> **Exercise aim**: Please reproduce the entries below exactly, starting at the first line and ending with the line that holds "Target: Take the".

> **Provided data**:
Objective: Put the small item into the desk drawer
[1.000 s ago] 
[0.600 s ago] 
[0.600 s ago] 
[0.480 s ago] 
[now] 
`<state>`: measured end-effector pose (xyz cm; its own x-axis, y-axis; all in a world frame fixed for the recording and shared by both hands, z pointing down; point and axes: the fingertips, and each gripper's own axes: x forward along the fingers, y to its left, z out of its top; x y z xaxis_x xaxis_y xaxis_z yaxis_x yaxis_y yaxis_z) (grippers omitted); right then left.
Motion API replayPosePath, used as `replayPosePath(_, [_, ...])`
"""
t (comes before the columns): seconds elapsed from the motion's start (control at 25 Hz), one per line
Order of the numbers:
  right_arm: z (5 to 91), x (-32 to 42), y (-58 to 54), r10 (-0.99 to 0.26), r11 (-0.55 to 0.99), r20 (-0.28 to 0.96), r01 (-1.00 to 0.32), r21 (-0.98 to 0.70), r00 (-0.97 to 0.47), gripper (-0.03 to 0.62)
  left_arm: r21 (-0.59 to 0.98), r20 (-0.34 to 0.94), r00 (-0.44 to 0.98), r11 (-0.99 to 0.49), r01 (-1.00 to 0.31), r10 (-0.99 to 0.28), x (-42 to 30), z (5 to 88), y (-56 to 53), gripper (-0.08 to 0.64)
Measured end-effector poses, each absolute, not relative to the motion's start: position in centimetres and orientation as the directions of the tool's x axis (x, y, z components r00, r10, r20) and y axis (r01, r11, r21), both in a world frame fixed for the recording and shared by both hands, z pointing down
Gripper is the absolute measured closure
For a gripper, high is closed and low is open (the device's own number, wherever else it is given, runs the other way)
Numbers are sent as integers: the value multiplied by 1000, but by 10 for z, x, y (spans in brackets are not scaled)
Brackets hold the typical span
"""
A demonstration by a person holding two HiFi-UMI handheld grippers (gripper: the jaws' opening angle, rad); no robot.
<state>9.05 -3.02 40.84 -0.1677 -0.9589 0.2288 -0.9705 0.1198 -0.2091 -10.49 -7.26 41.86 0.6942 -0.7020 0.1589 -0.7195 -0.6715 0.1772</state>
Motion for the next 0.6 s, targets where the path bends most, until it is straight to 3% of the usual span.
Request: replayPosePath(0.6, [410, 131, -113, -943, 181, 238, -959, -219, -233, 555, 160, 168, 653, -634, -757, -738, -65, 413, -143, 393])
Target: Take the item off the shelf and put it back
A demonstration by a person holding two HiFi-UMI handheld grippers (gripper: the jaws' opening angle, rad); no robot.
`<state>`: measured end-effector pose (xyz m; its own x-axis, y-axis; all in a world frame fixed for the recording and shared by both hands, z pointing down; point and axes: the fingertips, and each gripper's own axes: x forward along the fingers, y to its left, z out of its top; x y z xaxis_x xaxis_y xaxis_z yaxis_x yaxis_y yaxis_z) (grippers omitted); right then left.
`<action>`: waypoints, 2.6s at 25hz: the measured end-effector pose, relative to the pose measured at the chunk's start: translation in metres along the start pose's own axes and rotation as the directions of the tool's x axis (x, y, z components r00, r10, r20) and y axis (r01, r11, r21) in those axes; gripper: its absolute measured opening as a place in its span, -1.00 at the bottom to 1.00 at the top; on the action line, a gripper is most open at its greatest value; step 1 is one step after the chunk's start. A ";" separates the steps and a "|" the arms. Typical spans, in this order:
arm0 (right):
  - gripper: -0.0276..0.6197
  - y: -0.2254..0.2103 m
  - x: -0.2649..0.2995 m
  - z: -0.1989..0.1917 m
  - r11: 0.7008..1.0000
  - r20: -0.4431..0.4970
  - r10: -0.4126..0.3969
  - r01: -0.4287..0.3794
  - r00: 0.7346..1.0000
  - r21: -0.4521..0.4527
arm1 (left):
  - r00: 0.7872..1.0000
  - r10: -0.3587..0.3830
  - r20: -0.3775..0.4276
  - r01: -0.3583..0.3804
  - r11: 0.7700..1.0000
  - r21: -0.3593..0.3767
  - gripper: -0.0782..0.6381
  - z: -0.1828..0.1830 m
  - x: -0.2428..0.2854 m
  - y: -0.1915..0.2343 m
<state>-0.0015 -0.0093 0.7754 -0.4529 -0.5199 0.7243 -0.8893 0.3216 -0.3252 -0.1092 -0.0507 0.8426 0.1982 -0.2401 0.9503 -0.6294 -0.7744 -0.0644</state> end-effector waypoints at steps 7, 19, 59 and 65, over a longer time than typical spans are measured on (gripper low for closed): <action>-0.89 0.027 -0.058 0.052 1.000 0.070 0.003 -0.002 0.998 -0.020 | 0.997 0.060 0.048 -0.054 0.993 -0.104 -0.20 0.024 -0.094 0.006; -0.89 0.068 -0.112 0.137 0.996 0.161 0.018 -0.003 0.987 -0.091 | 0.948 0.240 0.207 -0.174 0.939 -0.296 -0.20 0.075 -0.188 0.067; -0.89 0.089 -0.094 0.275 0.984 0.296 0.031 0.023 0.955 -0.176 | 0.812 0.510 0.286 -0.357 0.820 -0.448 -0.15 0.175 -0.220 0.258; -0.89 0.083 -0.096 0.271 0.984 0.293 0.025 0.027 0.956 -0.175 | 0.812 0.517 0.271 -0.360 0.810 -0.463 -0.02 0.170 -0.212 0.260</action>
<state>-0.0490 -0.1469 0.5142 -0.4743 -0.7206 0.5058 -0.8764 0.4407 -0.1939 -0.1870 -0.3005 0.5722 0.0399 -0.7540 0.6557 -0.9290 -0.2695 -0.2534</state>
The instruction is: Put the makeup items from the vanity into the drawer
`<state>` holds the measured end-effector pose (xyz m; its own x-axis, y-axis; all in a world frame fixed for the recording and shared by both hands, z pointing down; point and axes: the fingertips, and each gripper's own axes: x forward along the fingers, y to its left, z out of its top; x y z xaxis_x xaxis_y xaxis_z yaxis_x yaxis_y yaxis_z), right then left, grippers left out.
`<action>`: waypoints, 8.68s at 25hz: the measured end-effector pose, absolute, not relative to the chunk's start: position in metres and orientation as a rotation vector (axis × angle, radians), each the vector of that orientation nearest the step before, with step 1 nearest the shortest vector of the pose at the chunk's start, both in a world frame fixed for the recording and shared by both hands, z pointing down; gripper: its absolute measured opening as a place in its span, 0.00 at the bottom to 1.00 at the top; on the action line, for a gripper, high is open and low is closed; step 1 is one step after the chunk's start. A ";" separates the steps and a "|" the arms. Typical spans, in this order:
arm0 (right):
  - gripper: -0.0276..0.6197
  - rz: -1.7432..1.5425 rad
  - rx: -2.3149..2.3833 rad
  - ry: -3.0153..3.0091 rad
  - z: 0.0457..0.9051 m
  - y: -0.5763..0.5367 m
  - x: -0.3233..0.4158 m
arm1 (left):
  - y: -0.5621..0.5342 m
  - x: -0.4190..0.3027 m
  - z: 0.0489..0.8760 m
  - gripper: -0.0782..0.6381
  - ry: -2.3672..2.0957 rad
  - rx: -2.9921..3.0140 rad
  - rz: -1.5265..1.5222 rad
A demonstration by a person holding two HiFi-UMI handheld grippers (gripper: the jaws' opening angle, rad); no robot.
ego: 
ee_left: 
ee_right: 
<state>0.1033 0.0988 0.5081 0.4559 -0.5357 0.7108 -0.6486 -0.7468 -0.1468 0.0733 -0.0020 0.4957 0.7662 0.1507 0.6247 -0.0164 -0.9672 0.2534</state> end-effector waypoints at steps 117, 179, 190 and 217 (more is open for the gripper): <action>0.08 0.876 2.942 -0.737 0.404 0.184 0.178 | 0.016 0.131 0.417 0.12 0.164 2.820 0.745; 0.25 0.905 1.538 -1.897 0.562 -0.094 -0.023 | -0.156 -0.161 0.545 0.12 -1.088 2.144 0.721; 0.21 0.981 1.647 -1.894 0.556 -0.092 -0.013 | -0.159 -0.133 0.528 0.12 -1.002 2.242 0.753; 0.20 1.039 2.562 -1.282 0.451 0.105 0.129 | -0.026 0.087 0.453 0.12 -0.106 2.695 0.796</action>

> **Task response**:
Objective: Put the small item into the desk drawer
[1.000 s ago] 
[0.600 s ago] 
[0.600 s ago] 
[0.480 s ago] 
[now] 
`<state>`: measured end-effector pose (xyz cm; its own x-axis, y-axis; all in a world frame fixed for the recording and shared by both hands, z pointing down; point and axes: the fingertips, and each gripper's own axes: x forward along the fingers, y to its left, z out of its top; x y z xaxis_x xaxis_y xaxis_z yaxis_x yaxis_y yaxis_z) (grippers omitted); right then left.
Motion API replayPosePath, used as `replayPosePath(_, [_, ...])`
"""
t (comes before the columns): seconds elapsed from the motion's start (control at 25 Hz), one per line
Order of the numbers:
  right_arm: z (5 to 91), x (-32 to 42), y (-58 to 54), r10 (-0.99 to 0.26), r11 (-0.55 to 0.99), r20 (-0.28 to 0.96), r01 (-1.00 to 0.32), r21 (-0.98 to 0.70), r00 (-0.97 to 0.47), gripper (-0.03 to 0.62)
  left_arm: r21 (-0.59 to 0.98), r20 (-0.34 to 0.94), r00 (-0.44 to 0.98), r11 (-0.99 to 0.49), r01 (-1.00 to 0.31), r10 (-0.99 to 0.28), x (-42 to 30), z (5 to 88), y (-56 to 53), gripper (-0.08 to 0.64)
Measured end-effector poses, each absolute, not relative to the motion's start: position in centimetres and orientation as the directions of the tool's x axis (x, y, z components r00, r10, r20) and y axis (r01, r11, r21), both in a world frame fixed for the recording and shared by both hands, z pointing down
Gripper is the absolute measured closure
For a gripper, high is closed and low is open (the device's own number, wherever else it is given, runs the other way)
Numbers are sent as integers: the value multiplied by 1000, but by 10 for z, x, y (spans in brackets are not scaled)
Brackets hold the typical span
"""
A demonstration by a person holding two HiFi-UMI handheld grippers (gripper: the jaws' opening angle, rad); no robot.
<state>9.05 -3.02 40.84 -0.1677 -0.9589 0.2288 -0.9705 0.1198 -0.2091 -10.49 -7.26 41.86 0.6942 -0.7020 0.1589 -0.7195 -0.6715 0.1772</state>
Motion for the next 0.6 s, targets where the path bends most, until it is straight to 3% of the usual span.
Request: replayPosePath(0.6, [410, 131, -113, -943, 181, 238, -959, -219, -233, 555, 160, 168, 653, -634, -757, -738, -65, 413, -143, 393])
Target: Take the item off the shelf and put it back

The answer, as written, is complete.